Cette étude confirme le gradient nord/sud, déjà observé aux USA, et à l'échelle planétaire. En effet, plus on s'éloigne de l'équateur, plus on se rapproche des pôles, plus la prévalence (le risque,
donc) augmente. Et cela joue au cours de la vie.
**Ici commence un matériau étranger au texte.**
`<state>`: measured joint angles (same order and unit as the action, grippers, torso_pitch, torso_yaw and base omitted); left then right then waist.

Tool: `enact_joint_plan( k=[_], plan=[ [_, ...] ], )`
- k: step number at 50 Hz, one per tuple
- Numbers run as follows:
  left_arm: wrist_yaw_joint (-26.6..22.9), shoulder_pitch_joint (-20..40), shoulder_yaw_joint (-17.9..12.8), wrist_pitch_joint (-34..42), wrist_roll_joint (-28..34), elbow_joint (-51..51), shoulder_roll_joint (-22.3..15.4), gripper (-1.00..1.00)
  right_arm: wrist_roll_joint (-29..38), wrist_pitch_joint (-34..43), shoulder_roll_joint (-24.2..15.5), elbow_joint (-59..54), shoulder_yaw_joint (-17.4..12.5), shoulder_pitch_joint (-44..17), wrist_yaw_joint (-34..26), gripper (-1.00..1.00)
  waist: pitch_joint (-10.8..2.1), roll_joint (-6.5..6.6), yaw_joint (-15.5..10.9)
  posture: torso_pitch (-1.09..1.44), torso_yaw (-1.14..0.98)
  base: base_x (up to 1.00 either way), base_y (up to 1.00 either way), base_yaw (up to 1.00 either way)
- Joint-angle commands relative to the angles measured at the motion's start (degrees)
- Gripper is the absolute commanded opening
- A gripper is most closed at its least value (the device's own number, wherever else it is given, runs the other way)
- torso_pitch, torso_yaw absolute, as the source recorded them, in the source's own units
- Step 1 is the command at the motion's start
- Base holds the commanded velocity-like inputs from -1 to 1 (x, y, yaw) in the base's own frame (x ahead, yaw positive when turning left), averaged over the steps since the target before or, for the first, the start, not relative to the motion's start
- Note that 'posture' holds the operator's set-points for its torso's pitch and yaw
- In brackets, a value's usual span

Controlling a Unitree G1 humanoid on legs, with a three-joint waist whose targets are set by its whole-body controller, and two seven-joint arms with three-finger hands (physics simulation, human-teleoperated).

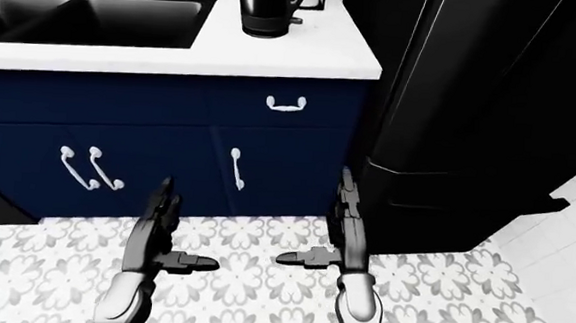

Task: Press down the lever to turn on the electric kettle.

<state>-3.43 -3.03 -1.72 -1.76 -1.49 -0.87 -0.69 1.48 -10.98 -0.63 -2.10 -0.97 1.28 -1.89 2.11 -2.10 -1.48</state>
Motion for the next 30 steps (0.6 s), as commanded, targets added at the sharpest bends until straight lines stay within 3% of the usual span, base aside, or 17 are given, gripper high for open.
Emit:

Ainsi, les anglais ont montré qu'un de leur concitoyen migrant avant l'âge de 15 ans en Afrique du Sud voit son risque diminuer, pour rejoindre
celui de son pays d'accueil. Ce n'est plus le cas si le déplacement se fait après cet âge.
En France, il ressort de l'étude que les variations de risque sont de plus de 40%.
Ont une prévalence inférieure à 85/100 000 les régions suivantes : Corse, PACA, Languedoc-Roussillon, Midi-Pyrénées, Aquitaine, Poitou-Charentes, Pays de la Loire, Ile-de-France.
Entre 85 et 100 se trouvent Rhône-Alpes, Auvergne, Limousin, Bretagne, Basse-Normandie, Haute-Normandie.
Entre 100 et 115, Centre, Bourgogne, Franche-Comté, Alsace, Nord-Pas de Calais.
Et avec une prévalence supérieure à 115, Picardie, Champagne-Ardennes, Lorraine.
On peut noter par ailleurs que lorsqu'un jumeau homozygote est atteint, le taux de concordance est de 25 à 30% au maximum, ce qui signifie bien, tout comme ces variations géographiques, que les
facteurs exogènes sont importants, sans non plus pouvoir tout expliquer.
Cette pathologie reste un mystère à de nombreux points de vue.